• [Problem]
I need each line of the entries below that includes the string "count".
───── Data to examine
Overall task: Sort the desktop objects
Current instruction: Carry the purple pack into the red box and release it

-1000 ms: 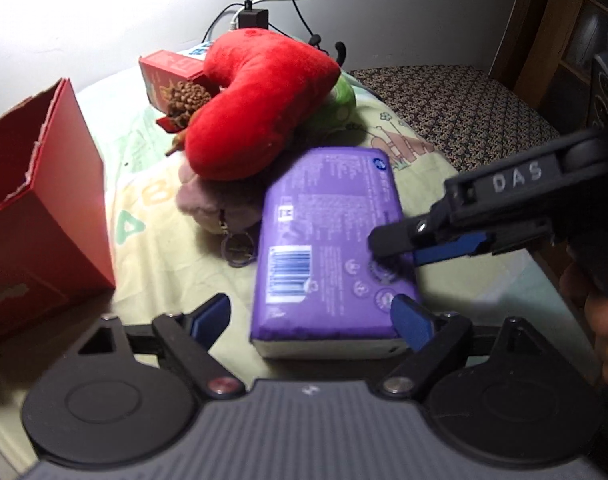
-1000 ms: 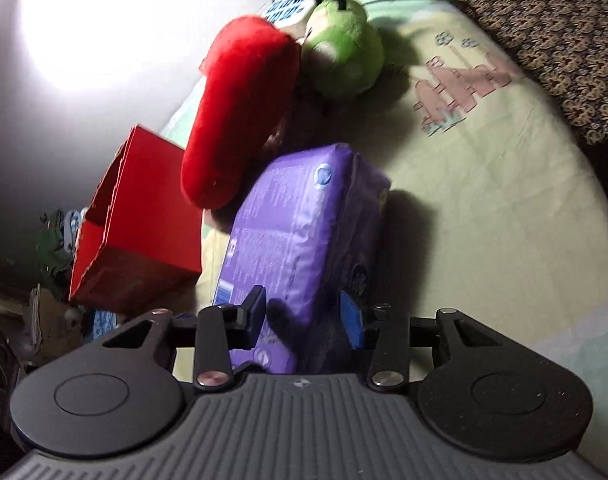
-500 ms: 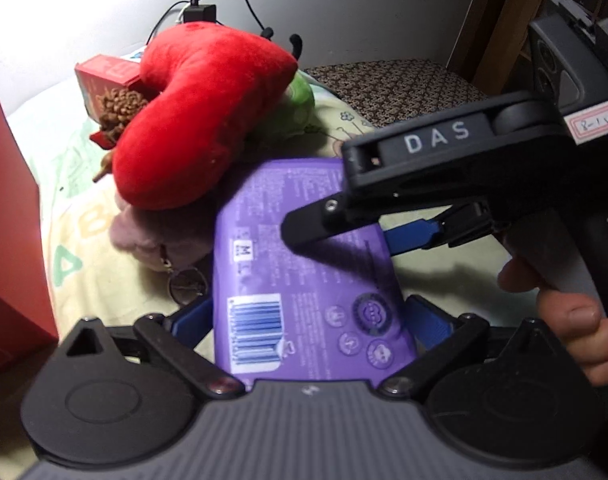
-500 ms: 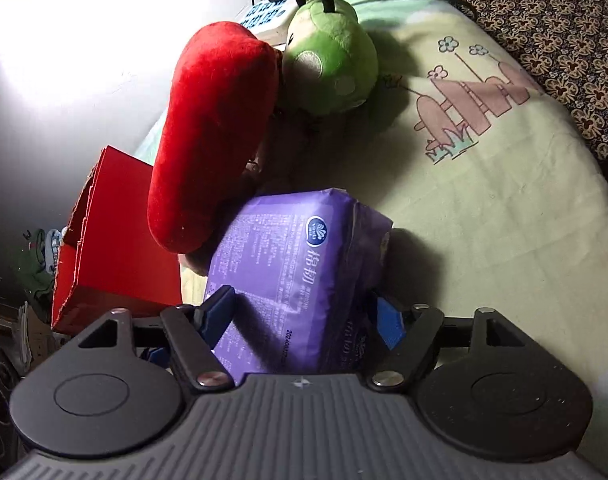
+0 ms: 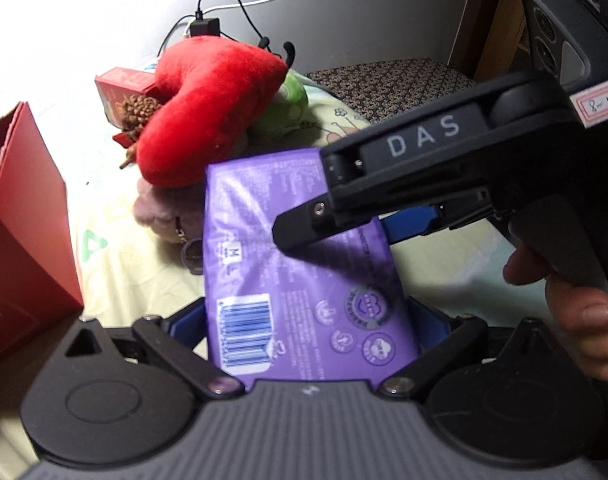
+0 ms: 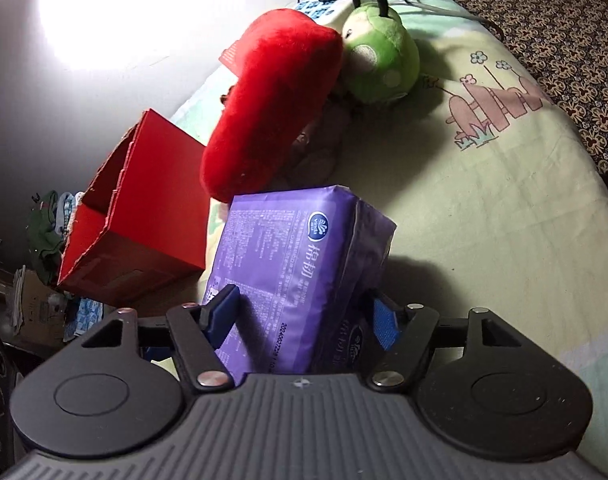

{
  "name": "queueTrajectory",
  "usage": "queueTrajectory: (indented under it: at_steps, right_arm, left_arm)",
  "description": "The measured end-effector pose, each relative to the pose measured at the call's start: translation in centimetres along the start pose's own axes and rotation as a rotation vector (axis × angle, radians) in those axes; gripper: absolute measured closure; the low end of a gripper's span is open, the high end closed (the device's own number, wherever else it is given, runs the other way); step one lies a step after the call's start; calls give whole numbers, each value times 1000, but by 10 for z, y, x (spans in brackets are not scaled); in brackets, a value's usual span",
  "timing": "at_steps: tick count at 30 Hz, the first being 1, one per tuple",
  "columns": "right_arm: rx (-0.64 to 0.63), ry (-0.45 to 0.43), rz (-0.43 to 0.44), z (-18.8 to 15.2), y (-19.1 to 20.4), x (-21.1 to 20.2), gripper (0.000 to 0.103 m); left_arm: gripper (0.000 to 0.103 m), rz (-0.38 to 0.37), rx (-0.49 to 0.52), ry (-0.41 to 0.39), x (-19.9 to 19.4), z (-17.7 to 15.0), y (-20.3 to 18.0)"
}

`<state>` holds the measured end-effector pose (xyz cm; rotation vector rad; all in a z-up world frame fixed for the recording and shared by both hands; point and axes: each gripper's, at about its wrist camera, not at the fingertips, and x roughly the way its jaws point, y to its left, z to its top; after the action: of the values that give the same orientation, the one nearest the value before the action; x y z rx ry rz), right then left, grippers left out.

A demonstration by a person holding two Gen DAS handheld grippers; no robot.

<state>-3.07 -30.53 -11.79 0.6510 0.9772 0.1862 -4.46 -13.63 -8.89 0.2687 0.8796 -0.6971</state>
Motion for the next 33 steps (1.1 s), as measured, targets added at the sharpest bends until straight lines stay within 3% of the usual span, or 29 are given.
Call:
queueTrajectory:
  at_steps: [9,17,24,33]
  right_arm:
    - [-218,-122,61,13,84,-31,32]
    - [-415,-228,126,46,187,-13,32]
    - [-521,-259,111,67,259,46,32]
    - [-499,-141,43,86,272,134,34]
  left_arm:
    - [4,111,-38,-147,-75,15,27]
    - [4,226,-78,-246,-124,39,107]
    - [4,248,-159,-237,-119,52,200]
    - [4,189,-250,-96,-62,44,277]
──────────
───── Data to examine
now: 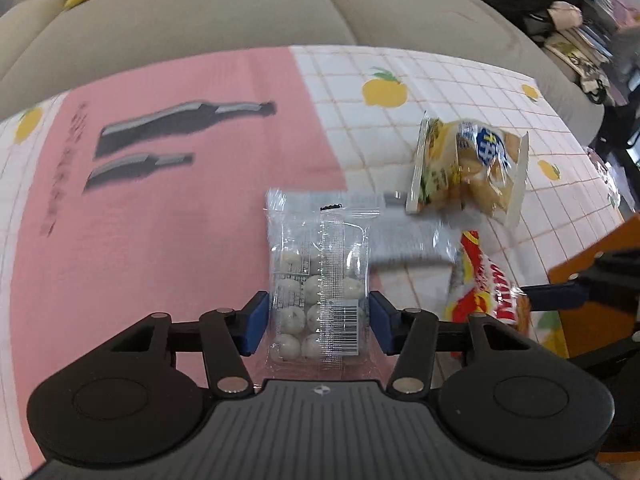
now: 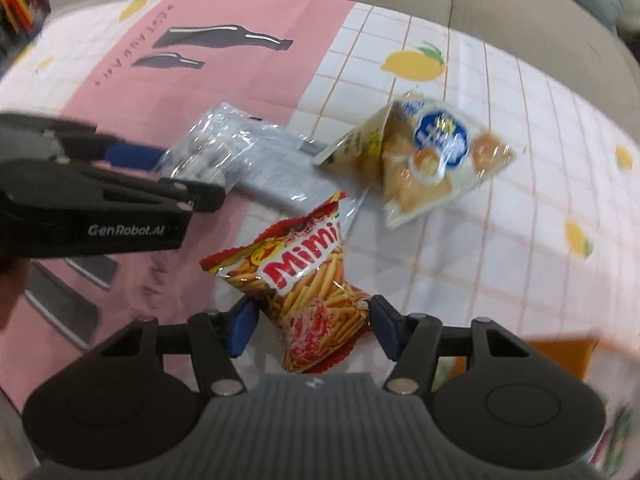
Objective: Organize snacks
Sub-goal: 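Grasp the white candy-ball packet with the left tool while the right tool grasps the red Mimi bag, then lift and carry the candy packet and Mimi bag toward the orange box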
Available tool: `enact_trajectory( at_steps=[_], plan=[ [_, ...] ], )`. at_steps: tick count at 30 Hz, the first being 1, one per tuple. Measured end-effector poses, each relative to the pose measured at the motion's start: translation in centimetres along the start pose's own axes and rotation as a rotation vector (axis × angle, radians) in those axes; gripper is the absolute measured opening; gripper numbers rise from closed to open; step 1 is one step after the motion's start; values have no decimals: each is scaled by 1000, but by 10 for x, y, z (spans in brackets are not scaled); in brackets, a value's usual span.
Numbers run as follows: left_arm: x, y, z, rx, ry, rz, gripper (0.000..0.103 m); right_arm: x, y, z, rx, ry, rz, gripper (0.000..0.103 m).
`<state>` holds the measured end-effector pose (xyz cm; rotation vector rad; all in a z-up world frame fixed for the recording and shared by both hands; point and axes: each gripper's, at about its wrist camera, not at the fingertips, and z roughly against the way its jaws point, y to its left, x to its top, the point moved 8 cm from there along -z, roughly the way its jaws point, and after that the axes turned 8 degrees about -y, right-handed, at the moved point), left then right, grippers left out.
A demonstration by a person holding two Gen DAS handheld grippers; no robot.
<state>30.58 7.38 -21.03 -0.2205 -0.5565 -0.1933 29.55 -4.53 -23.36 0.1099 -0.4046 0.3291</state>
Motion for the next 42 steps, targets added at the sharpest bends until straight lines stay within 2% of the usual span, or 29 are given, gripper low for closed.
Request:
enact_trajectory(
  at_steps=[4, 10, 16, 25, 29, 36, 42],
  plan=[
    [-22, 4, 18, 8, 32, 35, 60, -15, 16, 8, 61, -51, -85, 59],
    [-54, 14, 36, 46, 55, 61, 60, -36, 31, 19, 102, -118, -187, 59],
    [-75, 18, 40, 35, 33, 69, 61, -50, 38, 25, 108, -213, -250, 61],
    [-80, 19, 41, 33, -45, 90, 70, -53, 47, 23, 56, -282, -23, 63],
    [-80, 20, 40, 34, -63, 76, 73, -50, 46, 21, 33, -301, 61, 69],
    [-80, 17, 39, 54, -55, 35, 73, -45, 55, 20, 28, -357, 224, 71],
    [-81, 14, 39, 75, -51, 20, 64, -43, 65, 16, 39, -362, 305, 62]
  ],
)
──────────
• [Solution to this task]
  "timing": "at_steps: tick count at 30 Hz, the first being 1, one per tuple",
Available tool: `enact_trajectory( at_steps=[_], plan=[ [_, ...] ], )`. at_steps: tick count at 30 Hz, the first being 1, one per tuple. Measured end-effector poses, each relative to the pose measured at the motion's start: translation in centimetres along the start pose's own axes and rotation as a rotation vector (axis × angle, radians) in those axes; gripper is the absolute measured opening; gripper numbers rise from closed to open; step 1 is one step after the motion's start; values have no decimals: each is scaled by 1000, but by 10 for x, y, z (spans in brackets are not scaled); in brackets, a value's usual span.

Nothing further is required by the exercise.